### Problem statement
Write out exactly, please, every line from the beginning of the entries to the line holding "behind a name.", and no pictures.

[Opening Data supplied section]

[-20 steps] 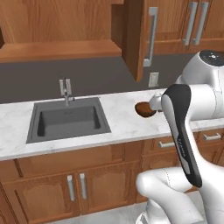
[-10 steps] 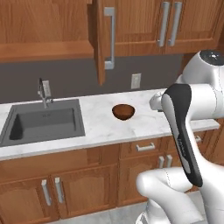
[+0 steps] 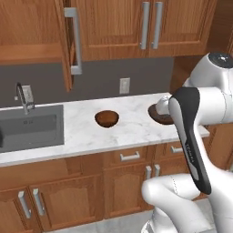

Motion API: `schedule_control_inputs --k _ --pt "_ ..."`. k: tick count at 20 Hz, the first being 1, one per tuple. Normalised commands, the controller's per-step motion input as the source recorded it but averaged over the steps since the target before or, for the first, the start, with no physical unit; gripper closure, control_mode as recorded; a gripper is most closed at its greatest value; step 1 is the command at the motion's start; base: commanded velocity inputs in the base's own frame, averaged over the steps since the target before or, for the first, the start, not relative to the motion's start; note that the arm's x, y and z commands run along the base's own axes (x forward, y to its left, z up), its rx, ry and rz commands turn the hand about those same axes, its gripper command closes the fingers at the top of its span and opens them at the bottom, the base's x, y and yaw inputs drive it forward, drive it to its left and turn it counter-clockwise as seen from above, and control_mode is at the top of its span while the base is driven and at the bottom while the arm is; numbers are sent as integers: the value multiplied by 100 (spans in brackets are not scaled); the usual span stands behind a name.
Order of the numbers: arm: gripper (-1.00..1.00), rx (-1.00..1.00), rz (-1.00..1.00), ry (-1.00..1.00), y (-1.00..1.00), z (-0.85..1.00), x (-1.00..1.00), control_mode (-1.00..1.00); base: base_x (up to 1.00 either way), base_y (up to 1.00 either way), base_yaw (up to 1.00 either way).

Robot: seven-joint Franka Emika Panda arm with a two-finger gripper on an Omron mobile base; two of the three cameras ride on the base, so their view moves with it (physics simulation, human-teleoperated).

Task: Pick up the bowls on the counter and stack them on top of one another in the open cabinet. Place the smaller bowl on top of the larger bowl.

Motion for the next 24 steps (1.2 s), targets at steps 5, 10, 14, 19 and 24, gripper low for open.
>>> schedule_control_inputs --k 5,10,14,19,24 --pt "-100 0 0 0 0 0 0 100 25 -42 4" --pt "-100 0 0 0 0 0 0 100 32 -33 8" --pt "-100 0 0 0 0 0 0 100 35 -39 5" --pt "-100 0 0 0 0 0 0 100 33 -45 2" --pt "-100 0 0 0 0 0 0 100 28 -40 -1"
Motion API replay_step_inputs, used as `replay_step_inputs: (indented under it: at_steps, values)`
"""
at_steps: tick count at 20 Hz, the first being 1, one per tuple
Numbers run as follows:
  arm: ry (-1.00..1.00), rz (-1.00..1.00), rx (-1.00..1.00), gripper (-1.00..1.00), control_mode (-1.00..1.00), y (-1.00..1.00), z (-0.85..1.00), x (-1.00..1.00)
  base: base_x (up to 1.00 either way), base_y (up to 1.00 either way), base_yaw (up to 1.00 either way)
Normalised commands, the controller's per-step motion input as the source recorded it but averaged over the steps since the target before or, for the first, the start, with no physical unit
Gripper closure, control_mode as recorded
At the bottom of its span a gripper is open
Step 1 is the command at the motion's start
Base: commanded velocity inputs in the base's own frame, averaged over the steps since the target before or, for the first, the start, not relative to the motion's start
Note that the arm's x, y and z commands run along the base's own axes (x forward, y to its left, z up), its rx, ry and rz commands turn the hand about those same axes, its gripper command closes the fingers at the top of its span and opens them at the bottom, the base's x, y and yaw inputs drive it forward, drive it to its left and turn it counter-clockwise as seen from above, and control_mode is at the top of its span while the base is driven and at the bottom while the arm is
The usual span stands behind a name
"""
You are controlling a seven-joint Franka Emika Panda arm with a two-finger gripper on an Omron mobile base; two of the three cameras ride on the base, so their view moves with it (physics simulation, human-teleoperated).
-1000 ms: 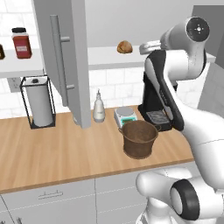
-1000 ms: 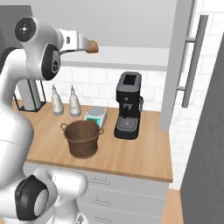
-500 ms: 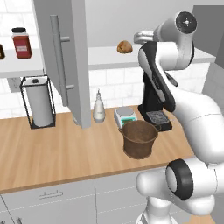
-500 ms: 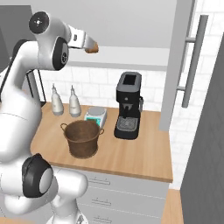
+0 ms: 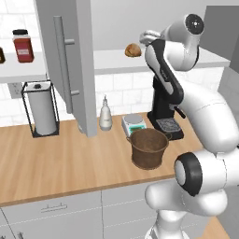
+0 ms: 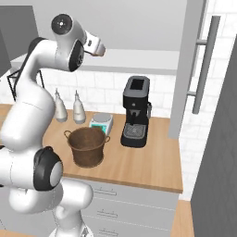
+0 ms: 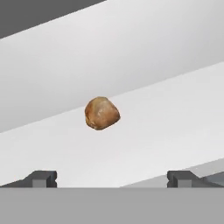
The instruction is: Open the cabinet, pick up the bread from the cabinet and place it in the basket. Then move the basket to the dining counter.
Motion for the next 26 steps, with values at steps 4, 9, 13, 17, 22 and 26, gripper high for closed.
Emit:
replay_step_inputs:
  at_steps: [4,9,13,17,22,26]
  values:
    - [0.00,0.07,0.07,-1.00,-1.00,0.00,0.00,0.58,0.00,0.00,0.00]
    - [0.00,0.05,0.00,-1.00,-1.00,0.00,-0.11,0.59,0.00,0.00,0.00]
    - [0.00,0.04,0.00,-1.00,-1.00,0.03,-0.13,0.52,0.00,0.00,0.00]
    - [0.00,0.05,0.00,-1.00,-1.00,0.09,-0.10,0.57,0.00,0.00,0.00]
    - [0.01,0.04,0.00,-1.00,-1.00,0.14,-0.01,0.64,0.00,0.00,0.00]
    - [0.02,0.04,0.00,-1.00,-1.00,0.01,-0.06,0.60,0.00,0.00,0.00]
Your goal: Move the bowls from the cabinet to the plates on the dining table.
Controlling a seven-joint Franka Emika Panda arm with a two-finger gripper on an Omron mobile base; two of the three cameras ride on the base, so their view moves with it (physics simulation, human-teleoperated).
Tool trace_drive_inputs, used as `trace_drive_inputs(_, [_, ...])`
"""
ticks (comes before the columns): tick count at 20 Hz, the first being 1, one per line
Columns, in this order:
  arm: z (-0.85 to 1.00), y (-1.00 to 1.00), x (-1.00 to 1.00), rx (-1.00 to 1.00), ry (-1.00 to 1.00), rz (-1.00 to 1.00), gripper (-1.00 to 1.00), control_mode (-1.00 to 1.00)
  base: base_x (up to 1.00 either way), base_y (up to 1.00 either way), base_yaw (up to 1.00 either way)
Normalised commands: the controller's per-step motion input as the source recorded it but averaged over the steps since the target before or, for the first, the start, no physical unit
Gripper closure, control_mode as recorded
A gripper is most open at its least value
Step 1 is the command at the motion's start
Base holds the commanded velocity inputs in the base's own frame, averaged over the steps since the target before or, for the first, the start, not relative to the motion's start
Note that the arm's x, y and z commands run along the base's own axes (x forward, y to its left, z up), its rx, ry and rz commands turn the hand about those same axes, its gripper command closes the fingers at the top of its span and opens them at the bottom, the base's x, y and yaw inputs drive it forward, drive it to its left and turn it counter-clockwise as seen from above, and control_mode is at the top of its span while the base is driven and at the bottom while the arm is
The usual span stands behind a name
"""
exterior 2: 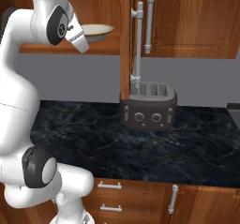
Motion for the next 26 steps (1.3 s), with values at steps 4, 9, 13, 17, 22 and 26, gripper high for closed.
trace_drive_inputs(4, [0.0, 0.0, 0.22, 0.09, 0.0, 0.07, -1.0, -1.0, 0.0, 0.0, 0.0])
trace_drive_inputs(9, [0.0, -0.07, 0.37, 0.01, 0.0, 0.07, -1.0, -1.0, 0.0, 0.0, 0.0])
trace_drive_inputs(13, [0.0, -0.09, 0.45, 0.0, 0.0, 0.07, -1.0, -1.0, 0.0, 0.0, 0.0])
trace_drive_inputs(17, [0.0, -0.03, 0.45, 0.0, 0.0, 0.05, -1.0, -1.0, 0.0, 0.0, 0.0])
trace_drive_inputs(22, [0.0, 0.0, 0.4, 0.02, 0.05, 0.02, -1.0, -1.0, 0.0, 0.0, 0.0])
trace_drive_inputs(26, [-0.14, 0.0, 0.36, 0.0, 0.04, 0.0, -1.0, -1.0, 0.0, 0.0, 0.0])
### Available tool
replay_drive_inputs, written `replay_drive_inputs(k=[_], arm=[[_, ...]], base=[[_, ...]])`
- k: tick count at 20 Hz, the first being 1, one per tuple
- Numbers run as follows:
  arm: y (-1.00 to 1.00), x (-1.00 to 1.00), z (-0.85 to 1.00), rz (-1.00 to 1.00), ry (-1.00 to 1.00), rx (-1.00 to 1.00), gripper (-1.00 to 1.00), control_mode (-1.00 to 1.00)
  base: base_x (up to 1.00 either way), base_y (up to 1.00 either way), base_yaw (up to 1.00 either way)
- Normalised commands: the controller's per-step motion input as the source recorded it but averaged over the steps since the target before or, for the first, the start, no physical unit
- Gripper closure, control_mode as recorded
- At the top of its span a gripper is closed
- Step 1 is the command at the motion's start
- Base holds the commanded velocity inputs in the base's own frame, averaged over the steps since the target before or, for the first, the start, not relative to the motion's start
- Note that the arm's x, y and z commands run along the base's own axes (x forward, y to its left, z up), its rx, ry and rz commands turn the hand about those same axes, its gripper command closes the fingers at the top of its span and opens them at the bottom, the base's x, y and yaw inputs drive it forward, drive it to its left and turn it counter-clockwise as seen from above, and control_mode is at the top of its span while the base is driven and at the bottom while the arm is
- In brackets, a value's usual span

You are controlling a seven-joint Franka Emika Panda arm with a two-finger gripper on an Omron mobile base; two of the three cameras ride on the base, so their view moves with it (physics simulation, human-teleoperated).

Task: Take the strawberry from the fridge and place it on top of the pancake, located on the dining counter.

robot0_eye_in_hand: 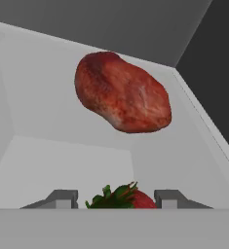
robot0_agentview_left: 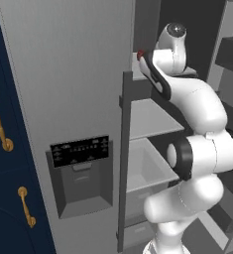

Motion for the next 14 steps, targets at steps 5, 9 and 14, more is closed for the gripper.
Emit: replay_drive_inputs(k=[5, 9, 14], arm=[[0.04, -0.51, 0.15, -0.23, 0.00, 0.20, 1.00, -1.00], [0.09, -0.88, 0.49, -0.25, 0.01, 0.10, 1.00, -1.00], [0.00, -1.00, 0.11, -0.04, 0.04, 0.00, 1.00, -1.00]], base=[[0.00, 0.00, 0.00], [0.00, 0.00, 0.00], [0.00, 0.00, 0.00]])
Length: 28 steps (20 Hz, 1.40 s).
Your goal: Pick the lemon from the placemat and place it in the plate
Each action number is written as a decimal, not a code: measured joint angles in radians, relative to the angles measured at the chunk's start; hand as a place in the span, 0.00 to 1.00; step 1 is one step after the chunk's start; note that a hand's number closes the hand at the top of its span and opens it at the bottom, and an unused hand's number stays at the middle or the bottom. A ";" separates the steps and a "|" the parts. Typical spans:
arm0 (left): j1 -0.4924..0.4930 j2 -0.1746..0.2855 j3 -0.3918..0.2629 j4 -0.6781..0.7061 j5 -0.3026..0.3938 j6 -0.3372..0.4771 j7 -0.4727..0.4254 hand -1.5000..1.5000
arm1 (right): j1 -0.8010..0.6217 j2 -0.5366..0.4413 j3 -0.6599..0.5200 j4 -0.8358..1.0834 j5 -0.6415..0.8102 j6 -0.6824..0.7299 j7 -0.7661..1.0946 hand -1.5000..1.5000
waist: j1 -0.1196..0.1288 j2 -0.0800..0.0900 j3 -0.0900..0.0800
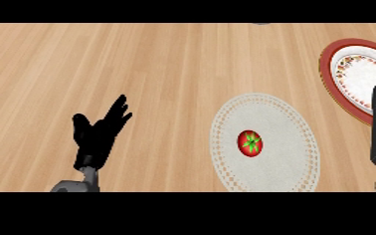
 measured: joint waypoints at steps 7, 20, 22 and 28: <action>0.007 -0.001 0.011 0.002 0.002 0.008 0.004 0.50 | 0.044 0.016 -0.146 0.037 0.047 -0.152 -0.031 1.00 | -0.025 -0.012 0.001; 0.029 -0.004 0.015 -0.004 0.006 0.005 -0.009 0.50 | 0.016 -0.037 -0.418 0.376 -0.279 -0.341 -0.153 0.00 | -0.038 -0.020 0.002; 0.027 -0.003 0.023 0.006 0.009 0.004 -0.016 0.50 | 0.009 -0.045 -0.419 0.415 -0.334 -0.392 -0.209 0.00 | -0.040 -0.021 0.002; 0.030 0.003 0.034 0.016 0.014 -0.004 -0.029 0.50 | 0.004 -0.050 -0.404 0.414 -0.465 -0.567 -0.368 0.00 | -0.046 -0.025 0.003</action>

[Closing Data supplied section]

### Answer to this task
[-20 steps] 
[-10 steps] 
[+0 steps] 

Motion API: `schedule_control_inputs --k _ --pt "_ ..."`. k: tick count at 20 Hz, the first being 1, one per tuple. Normalised commands, the controller's per-step motion input as the source recorded it but averaged over the steps since the target before or, for the first, the start, with no physical unit; gripper closure, control_mode as recorded; a gripper is most closed at its greatest value; step 1 is the command at the motion's start; base: commanded velocity inputs in the base's own frame, averaged over the steps since the target before or, for the first, the start, not relative to the motion's start; note that the arm's x, y and z commands run along the base's own axes (x forward, y to its left, z up), its rx, ry and rz commands turn the hand about those same axes, its gripper command closes the fingers at the top of its span and opens them at the bottom, the base's x, y and yaw inputs drive it forward, drive it to its left and turn it counter-clockwise as seen from above, and control_mode is at the top of its span while the base is driven and at the bottom while the arm is; numbers are sent as integers: the value multiplied by 100 (spans in brackets are not scaled); the usual span stands behind a name.

With that, the answer is finished.